== Requirement ==
Please transcribe the entries below without omitting a single character.

== Given data ==
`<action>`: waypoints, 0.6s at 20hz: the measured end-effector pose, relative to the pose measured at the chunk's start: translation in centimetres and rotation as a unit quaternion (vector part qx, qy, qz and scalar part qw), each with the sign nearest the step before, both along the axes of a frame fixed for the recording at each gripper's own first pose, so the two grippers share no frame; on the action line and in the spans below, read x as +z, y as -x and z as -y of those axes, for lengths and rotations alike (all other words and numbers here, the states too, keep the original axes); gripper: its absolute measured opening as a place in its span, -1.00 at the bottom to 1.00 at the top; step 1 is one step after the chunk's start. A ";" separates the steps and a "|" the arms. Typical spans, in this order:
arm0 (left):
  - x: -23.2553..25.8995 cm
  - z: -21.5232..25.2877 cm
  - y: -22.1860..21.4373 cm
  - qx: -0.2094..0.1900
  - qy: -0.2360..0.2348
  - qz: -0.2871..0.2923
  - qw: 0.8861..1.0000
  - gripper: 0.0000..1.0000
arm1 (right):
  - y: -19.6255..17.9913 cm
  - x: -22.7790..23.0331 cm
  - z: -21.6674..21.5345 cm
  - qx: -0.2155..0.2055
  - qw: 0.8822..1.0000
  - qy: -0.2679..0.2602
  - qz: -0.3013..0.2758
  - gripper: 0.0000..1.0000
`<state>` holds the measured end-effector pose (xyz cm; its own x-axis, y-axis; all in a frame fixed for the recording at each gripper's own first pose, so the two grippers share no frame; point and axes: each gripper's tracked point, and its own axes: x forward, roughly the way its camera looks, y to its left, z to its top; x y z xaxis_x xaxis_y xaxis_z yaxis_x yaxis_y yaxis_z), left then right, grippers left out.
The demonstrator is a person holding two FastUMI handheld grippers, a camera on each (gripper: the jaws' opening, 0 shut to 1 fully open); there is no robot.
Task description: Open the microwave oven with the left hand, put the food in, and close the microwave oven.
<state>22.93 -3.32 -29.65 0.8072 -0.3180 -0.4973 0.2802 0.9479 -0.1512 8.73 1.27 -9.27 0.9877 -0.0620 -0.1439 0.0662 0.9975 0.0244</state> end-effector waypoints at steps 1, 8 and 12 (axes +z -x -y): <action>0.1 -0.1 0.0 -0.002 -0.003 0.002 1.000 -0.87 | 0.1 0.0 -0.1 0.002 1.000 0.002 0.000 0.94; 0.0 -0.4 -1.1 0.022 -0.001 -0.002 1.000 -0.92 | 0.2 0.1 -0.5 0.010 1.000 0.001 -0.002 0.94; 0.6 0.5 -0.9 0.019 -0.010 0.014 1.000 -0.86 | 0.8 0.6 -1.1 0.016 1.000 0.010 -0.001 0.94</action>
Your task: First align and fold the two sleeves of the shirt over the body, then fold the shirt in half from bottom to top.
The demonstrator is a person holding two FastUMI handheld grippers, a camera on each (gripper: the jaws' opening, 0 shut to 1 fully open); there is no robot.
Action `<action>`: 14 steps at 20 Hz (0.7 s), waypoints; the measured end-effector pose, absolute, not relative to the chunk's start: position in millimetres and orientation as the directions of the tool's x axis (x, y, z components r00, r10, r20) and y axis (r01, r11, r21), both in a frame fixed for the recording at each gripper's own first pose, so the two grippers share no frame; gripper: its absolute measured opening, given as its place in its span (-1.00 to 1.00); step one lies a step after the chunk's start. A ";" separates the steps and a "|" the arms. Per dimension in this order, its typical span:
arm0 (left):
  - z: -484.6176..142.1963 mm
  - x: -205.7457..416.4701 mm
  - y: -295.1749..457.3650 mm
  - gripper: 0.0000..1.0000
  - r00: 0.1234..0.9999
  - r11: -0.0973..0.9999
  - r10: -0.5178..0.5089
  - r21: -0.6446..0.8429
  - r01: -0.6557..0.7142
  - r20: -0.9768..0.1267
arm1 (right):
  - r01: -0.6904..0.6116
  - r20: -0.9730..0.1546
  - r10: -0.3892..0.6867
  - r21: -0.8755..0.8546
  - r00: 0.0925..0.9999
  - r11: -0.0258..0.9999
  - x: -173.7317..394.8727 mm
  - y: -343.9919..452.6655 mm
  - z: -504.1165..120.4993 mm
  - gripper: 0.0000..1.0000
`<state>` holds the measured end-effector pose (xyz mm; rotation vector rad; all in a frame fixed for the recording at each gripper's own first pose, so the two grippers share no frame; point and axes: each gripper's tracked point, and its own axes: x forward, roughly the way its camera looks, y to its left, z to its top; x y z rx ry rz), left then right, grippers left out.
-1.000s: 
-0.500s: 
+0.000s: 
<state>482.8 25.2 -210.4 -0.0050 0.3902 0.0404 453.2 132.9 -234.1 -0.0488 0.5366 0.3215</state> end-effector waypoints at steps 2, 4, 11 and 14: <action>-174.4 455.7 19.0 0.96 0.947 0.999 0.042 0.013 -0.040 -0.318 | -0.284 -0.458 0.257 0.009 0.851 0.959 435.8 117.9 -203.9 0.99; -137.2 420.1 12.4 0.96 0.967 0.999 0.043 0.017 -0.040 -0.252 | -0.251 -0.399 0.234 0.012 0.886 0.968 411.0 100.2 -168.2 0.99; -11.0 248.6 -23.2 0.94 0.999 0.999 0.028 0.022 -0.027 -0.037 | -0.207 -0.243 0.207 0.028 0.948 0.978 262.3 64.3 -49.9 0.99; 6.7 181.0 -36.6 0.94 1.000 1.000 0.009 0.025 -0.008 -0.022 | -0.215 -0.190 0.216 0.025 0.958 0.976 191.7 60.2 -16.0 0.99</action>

== Answer area ==
`<action>`: waypoints, 0.6s at 20hz: the measured end-effector pose, relative to the pose measured at the chunk's start: translation in centimetres and rotation as a unit quaternion (vector part qx, qy, qz and scalar part qw), each with the sign nearest the step before, both along the axes of a frame fixed for the recording at each gripper's own first pose, so the two grippers share no frame; on the action line and in the spans below, read x as +z, y as -x and z as -y of those axes, for lengths and rotations alike (all other words and numbers here, the states too, keep the original axes); gripper: its absolute measured opening as a place in its span, -1.00 at the bottom to 1.00 at the top; step 1 is one step after the chunk's start. A ";" separates the steps and a "|" the arms. Typical spans, in this order:
arm0 (left):
  - x: -23.2553..25.8995 cm
  - z: -21.5232..25.2877 cm
  - y: -22.1860..21.4373 cm
  - qx: -0.2094..0.1900
  - qy: -0.2360..0.2348
  - qz: -0.2871..0.2923
  - qw: 0.8861..1.0000
  - gripper: 0.0000..1.0000
arm1 (right):
  - y: -19.6255..17.9913 cm
  - x: -22.7790..23.0331 cm
  - z: -21.6674..21.5345 cm
  - qx: -0.2155..0.2055
  - qw: 0.8822..1.0000
  - qy: -0.2679..0.2602
  - qz: -0.3013..0.2758
  - gripper: 0.0000..1.0000
`<state>` holds the measured end-effector pose (xyz cm; its own x-axis, y-axis; all in a frame fixed for the recording at each gripper's own first pose, so the two grippers share no frame; point and axes: each gripper's tracked point, and its own axes: x forward, roughly the way its camera looks, y to its left, z to its top; x y z xaxis_x xaxis_y xaxis_z yaxis_x yaxis_y yaxis_z), left then right, grippers left out.
The demonstrator is a person holding two FastUMI handheld grippers, a camera on each (gripper: the jaws' opening, 0 shut to 1 fully open); there is no robot.
Task description: Open the microwave oven with the left hand, put the food in, and close the microwave oven.
<state>22.93 -3.32 -29.65 0.8072 -0.3180 -0.4973 0.2802 0.9479 -0.1512 8.73 1.27 -9.27 0.9877 -0.0620 -0.1439 0.0662 0.9975 0.0244</state> end-effector waypoints at steps 1, 8 and 12 (axes +z -x -y): <action>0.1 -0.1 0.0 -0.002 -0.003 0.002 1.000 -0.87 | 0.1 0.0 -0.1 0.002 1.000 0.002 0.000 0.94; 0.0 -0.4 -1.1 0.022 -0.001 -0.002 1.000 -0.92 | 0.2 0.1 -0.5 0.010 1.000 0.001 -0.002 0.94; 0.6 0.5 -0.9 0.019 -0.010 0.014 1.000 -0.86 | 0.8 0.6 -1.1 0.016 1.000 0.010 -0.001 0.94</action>
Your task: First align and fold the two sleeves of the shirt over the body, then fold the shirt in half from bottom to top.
The demonstrator is a person holding two FastUMI handheld grippers, a camera on each (gripper: the jaws' opening, 0 shut to 1 fully open); there is no robot.
Action `<action>`: 14 steps at 20 Hz (0.7 s), waypoints; the measured end-effector pose, absolute, not relative to the chunk's start: position in millimetres and orientation as the directions of the tool's x axis (x, y, z components r00, r10, r20) and y axis (r01, r11, r21), both in a frame fixed for the recording at each gripper's own first pose, so the two grippers share no frame; gripper: its absolute measured opening, given as its place in its span (-1.00 to 1.00); step one lies a step after the chunk's start. A ";" separates the steps and a "|" the arms. Per dimension in this order, its typical span:
arm0 (left):
  - z: -484.6176..142.1963 mm
  - x: -205.7457..416.4701 mm
  - y: -295.1749..457.3650 mm
  - gripper: 0.0000..1.0000
  - r00: 0.1234..0.9999
  - r11: -0.0973..0.9999
  - r10: -0.5178..0.5089
  - r21: -0.6446..0.8429
  - r01: -0.6557..0.7142
  - r20: -0.9768..0.1267
arm1 (right):
  - r01: -0.6904..0.6116
  - r20: -0.9730..0.1546
  - r10: -0.3892..0.6867
  - r21: -0.8755..0.8546
  - r00: 0.0925..0.9999
  - r11: -0.0258..0.9999
  - x: -173.7317..394.8727 mm
  - y: -343.9919..452.6655 mm
  - z: -504.1165..120.4993 mm
  - gripper: 0.0000..1.0000
`<state>` holds the measured end-effector pose (xyz mm; rotation vector rad; all in a frame fixed for the recording at each gripper's own first pose, so the two grippers share no frame; point and axes: each gripper's tracked point, and its own axes: x forward, roughly the way its camera looks, y to its left, z to its top; x y z rx ry rz), left then right, grippers left out.
-1.000s: 
-0.500s: 
+0.000s: 
<state>482.8 25.2 -210.4 -0.0050 0.3902 0.0404 453.2 132.9 -234.1 -0.0488 0.5366 0.3215</state> end-effector waypoints at steps 2, 4, 11 and 14: <action>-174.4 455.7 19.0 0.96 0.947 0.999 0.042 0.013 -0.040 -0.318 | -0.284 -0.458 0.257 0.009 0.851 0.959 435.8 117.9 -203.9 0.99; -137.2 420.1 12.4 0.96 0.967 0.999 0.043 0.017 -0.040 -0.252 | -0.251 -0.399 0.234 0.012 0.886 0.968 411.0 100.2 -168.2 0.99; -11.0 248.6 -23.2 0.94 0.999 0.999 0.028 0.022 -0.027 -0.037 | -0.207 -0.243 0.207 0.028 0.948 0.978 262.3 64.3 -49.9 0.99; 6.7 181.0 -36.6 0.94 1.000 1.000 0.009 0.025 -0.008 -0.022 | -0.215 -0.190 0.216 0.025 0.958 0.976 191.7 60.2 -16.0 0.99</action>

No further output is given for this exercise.